Findings from target search paradigms are also well in line with the influence of C. The difficult conjunction search elicits a larger P1 than the much easier pop-out Trichostatin A solubility dmso search which is associated with D. Both processes, C and D lead
to a modulation of SNR in task relevant networks (for a discussion of theoretical considerations see e.g., Navalpakkam and Itti, 2007), but the more difficult of the two processes has a stronger effect on SNR and hence on the size of the P1 amplitude. Another interesting finding is that the P1 is larger for large search arrays which are more difficult to process than small search arrays. Several properties of the P1 show similarities with alpha oscillations. As an example, the latency of the P1 (of about 100 ms) corresponds to the length of the alpha period which is 100 ms for a typical alpha frequency of 10 Hz. More specifically, P1 latency is significantly correlated Selleck BMS354825 with individual alpha frequency (Klimesch et al. 2004), and alpha phase locking is largest in the time window of the P1 (Klimesch et al. 2004). Furthermore, alpha power predicts the size of the P1 amplitude (Freunberger et al., 2008a) and significant phase alignment of alpha oscillations predicts P1 latency (Gruber et al. 2005). Finally, under certain task demands, latency differences in the topography of the P1 can be explained by traveling alpha waves (Klimesch et al. 2007c). It is important to emphasize here that phase reorganization
appears as a necessary and logical consequence of an oscillation theory (cf. Klimesch et al. 2007b for an extensive discussion of this issue). If it is assumed that oscillations play an important role for the timing of sensory and cognitive processes this basic function must be evident also during the event-related response and phase reorganization is an obligatory consequence to Selleck Rucaparib avoid the potential problem that a stimulus may fall in the unfavorable phase of an oscillatory cycle.

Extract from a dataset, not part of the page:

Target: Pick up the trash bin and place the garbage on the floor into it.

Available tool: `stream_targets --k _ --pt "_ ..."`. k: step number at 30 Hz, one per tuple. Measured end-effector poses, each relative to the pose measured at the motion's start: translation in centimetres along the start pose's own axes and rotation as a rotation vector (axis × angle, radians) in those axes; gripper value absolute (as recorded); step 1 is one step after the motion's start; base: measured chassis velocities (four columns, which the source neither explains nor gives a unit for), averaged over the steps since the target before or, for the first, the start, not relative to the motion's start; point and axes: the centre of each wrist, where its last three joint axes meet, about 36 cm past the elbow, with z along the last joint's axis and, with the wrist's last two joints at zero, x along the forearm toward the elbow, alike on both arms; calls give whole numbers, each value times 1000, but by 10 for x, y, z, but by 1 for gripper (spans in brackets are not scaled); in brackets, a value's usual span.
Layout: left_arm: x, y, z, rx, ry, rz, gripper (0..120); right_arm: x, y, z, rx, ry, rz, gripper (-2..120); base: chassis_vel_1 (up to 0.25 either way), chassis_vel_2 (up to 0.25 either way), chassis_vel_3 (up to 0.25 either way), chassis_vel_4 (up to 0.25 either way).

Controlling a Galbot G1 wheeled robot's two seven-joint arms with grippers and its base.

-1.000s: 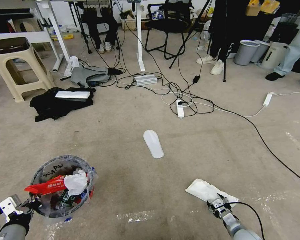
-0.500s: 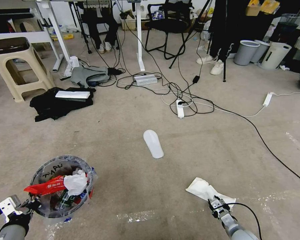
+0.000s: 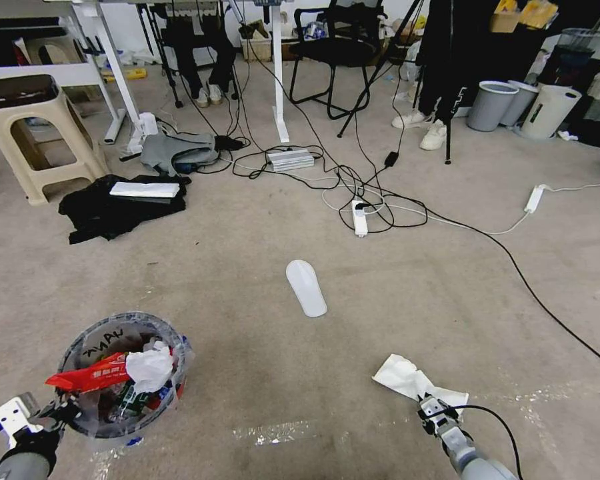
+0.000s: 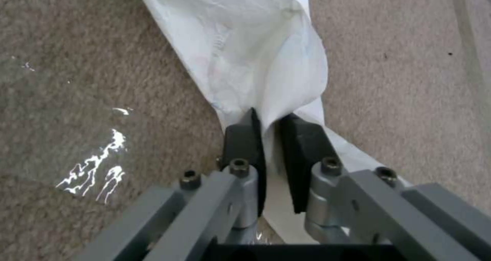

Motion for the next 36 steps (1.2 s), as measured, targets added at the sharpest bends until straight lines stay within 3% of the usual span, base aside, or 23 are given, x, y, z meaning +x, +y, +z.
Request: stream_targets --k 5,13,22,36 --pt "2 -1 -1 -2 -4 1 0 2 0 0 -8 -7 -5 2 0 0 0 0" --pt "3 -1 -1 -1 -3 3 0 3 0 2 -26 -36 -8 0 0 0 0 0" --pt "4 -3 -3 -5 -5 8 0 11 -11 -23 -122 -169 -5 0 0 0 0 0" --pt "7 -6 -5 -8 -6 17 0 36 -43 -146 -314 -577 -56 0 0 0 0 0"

It also should be mentioned that the influence of alpha on the ERP is not limited to early components, such as the P1. There is empirical evidence that baseline shifts of alpha (cf. Nikulin et al., 2007) and asymmetric alpha amplitude modulations (Mazaheri and Jensen, 2008) have a strong influence on slow evoked responses. In the following, we discuss findings that document a complex relationship between ongoing alpha and the P1 component. We focus on two different aspects. One aspect emphasizes the cognitive-functional relationship between alpha and the P1, and the other focuses on quantitative and physiological aspects. Before we start to consider a quantitative relationship between ongoing alpha and P1 amplitude it is important to emphasize that prestimulus alpha power is predictive for good memory and perceptual performance. For memory performance, we have shown that large resting or prestimulus alpha power is positively associated with performance (Doppelmayr et al.